ABOUT THIS TASK
Reproduce, character for character, the entries from their opening line through the line with "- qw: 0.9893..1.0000".

--- START ---

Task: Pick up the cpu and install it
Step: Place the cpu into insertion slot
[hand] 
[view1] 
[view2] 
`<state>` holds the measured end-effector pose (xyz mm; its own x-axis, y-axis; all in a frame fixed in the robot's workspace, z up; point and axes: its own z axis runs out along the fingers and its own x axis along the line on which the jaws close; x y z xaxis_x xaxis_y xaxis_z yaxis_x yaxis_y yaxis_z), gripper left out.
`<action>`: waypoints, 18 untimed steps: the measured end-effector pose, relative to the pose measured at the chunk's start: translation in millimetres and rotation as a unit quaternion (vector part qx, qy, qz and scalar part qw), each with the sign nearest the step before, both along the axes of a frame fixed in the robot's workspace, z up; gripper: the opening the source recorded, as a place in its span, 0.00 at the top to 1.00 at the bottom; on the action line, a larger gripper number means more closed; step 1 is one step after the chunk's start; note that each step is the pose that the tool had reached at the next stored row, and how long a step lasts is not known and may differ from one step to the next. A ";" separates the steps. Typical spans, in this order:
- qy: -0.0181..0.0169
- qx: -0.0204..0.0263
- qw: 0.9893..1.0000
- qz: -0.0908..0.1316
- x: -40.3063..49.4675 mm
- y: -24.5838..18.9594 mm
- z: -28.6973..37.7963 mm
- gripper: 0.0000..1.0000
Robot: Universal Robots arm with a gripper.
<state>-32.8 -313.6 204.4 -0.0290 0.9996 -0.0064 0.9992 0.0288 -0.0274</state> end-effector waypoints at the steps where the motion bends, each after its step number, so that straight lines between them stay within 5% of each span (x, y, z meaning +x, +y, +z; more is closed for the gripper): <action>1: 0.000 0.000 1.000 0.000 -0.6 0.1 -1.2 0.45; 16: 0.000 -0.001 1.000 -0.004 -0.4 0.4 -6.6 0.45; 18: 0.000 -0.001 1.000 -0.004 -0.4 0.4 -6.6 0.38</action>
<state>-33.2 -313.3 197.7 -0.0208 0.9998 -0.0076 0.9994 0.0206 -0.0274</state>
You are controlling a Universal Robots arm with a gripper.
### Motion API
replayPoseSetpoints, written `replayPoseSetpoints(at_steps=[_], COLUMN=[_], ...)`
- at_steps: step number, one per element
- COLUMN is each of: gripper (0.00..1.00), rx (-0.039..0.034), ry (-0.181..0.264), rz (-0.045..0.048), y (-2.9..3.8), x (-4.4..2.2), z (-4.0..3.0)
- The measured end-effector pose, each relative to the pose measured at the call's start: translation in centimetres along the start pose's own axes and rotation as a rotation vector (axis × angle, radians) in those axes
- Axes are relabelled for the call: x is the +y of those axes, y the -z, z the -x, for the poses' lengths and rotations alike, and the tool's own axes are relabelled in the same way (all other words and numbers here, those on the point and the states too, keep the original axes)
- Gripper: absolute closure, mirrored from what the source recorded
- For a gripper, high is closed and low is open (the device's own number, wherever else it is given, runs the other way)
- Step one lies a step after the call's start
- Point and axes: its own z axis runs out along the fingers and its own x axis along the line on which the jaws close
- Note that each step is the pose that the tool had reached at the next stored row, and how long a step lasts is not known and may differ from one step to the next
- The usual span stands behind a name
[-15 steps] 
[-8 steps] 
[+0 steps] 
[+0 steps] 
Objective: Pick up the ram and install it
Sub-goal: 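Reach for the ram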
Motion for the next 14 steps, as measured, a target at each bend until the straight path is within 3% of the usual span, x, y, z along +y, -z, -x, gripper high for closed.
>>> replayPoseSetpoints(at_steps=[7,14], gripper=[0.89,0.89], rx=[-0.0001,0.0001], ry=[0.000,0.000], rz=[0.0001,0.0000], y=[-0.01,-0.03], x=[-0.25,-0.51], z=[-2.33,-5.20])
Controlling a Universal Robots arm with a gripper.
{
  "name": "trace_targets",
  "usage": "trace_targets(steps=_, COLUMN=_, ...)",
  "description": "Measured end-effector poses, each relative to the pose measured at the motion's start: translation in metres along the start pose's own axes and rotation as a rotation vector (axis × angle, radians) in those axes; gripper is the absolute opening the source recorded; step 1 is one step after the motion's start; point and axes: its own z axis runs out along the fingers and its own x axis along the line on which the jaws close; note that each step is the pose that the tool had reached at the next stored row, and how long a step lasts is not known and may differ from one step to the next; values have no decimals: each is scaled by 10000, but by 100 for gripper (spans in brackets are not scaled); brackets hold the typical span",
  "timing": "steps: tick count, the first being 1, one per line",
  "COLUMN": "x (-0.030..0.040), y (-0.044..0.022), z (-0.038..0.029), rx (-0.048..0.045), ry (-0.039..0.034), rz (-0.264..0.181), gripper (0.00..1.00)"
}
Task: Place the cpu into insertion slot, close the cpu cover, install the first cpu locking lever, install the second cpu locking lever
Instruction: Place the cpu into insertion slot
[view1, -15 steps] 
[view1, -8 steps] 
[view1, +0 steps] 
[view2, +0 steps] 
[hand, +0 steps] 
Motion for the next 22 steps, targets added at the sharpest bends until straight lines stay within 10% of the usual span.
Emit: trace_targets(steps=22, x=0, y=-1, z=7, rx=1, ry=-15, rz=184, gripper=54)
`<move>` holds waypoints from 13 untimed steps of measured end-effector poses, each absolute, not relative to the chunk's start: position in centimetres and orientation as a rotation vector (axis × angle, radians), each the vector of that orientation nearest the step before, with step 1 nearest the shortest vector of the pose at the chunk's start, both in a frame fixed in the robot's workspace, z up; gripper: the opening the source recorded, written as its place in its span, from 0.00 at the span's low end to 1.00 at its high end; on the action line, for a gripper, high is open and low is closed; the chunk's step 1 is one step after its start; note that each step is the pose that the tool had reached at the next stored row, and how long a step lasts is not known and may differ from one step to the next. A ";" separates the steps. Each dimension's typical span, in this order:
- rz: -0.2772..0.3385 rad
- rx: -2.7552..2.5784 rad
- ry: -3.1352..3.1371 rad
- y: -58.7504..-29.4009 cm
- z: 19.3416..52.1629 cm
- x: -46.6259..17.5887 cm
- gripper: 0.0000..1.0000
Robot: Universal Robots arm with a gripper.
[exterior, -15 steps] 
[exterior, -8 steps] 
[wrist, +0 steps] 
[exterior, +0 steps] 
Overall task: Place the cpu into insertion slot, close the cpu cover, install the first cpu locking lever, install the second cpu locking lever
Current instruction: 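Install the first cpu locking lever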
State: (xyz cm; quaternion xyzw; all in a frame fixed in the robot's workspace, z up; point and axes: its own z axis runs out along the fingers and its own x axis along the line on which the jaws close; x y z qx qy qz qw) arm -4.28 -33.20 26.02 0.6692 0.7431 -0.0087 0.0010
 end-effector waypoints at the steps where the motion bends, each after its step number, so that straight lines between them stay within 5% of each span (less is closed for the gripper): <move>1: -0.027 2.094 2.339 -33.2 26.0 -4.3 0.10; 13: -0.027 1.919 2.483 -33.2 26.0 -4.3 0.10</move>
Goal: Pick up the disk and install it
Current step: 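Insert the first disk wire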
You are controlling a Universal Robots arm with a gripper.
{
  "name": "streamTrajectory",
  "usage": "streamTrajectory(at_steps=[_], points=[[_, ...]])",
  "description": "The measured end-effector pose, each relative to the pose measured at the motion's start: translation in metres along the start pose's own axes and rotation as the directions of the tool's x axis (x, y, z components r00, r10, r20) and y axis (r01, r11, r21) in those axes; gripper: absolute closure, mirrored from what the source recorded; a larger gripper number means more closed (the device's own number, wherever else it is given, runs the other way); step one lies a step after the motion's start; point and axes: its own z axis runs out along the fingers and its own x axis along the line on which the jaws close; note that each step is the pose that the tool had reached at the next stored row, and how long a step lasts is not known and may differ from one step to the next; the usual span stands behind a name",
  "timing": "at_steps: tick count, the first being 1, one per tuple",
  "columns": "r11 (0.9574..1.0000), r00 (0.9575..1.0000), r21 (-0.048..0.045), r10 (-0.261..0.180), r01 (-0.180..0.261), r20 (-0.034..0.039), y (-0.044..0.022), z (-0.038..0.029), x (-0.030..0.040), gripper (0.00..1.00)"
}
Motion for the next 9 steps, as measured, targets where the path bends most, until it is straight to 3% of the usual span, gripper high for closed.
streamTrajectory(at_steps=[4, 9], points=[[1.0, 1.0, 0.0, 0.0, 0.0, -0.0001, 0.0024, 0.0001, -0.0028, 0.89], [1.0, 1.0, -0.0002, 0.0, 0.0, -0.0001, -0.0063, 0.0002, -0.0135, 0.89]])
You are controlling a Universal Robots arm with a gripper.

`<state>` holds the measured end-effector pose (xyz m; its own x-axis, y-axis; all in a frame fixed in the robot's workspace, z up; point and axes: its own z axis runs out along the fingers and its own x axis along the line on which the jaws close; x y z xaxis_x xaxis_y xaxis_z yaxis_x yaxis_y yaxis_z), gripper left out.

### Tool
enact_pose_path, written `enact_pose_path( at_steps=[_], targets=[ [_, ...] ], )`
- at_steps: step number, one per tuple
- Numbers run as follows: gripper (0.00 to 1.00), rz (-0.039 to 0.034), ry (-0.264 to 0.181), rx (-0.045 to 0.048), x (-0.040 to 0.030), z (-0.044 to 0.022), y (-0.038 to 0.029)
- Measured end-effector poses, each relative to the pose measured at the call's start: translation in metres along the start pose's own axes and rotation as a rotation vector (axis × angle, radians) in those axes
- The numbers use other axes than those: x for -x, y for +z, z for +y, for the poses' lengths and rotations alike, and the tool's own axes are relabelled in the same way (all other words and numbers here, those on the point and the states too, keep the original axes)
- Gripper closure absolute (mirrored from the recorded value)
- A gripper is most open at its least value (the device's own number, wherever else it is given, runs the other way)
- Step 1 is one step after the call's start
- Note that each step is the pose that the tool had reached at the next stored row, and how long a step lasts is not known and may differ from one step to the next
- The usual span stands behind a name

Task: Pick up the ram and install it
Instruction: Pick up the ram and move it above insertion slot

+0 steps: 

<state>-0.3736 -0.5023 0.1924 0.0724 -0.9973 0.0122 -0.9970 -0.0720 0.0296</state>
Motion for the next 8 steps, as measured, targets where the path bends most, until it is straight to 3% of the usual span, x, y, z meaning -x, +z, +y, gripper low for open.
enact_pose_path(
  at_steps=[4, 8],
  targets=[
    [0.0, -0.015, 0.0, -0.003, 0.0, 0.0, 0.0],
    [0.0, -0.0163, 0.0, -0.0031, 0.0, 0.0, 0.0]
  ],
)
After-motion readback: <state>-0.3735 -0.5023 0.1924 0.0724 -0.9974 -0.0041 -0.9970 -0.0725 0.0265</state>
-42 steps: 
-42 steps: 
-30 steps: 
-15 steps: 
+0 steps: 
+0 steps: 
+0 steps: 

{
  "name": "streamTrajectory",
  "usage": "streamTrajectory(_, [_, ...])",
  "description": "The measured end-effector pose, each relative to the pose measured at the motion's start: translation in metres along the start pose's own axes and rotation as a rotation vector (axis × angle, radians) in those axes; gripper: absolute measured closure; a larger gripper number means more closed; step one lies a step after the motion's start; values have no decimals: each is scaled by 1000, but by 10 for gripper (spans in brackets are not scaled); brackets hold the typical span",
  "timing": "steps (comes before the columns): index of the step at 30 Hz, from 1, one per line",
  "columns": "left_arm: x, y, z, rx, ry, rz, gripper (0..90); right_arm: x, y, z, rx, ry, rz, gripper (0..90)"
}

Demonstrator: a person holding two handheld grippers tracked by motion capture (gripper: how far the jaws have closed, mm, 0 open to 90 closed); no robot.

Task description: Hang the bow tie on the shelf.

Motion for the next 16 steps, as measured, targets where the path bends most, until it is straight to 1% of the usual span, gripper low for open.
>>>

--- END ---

EXPECTED OUTPUT
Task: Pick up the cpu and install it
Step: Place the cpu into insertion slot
[hand] 
[view1] 
[view2] 
`<state>` holds the measured end-effector pose (xyz mm; its own x-axis, y-axis; all in a frame fixed in the robot's workspace, z up; point and axes: its own z axis runs out along the fingers and its own x axis along the line on which the jaws close; x y z xaxis_x xaxis_y xaxis_z yaxis_x yaxis_y yaxis_z), gripper left out.
`<action>`: waypoints, 18 untimed steps: the measured end-effector pose, relative to the pose measured at the chunk's start: translation in millimetres and rotation as a unit quaternion (vector part qx, qy, qz and scalar part qw), each with the sign nearest the step before, both along the axes of a frame fixed in the robot's workspace, z up; gripper: the opening the source recorded, as a place in its span, 0.00 at the top to 1.00 at the bottom; on the action line, a larger gripper number means more closed; step 1 is one step after the chunk's start; note that each step is the pose that the tool had reached at the next stored row, and how long a step lasts is not known and may differ from one step to the next. A ";" separates the steps. Typical spans, in this order:
- qy: -0.0181..0.0169
- qx: -0.0204..0.0263
- qw: 0.9893..1.0000

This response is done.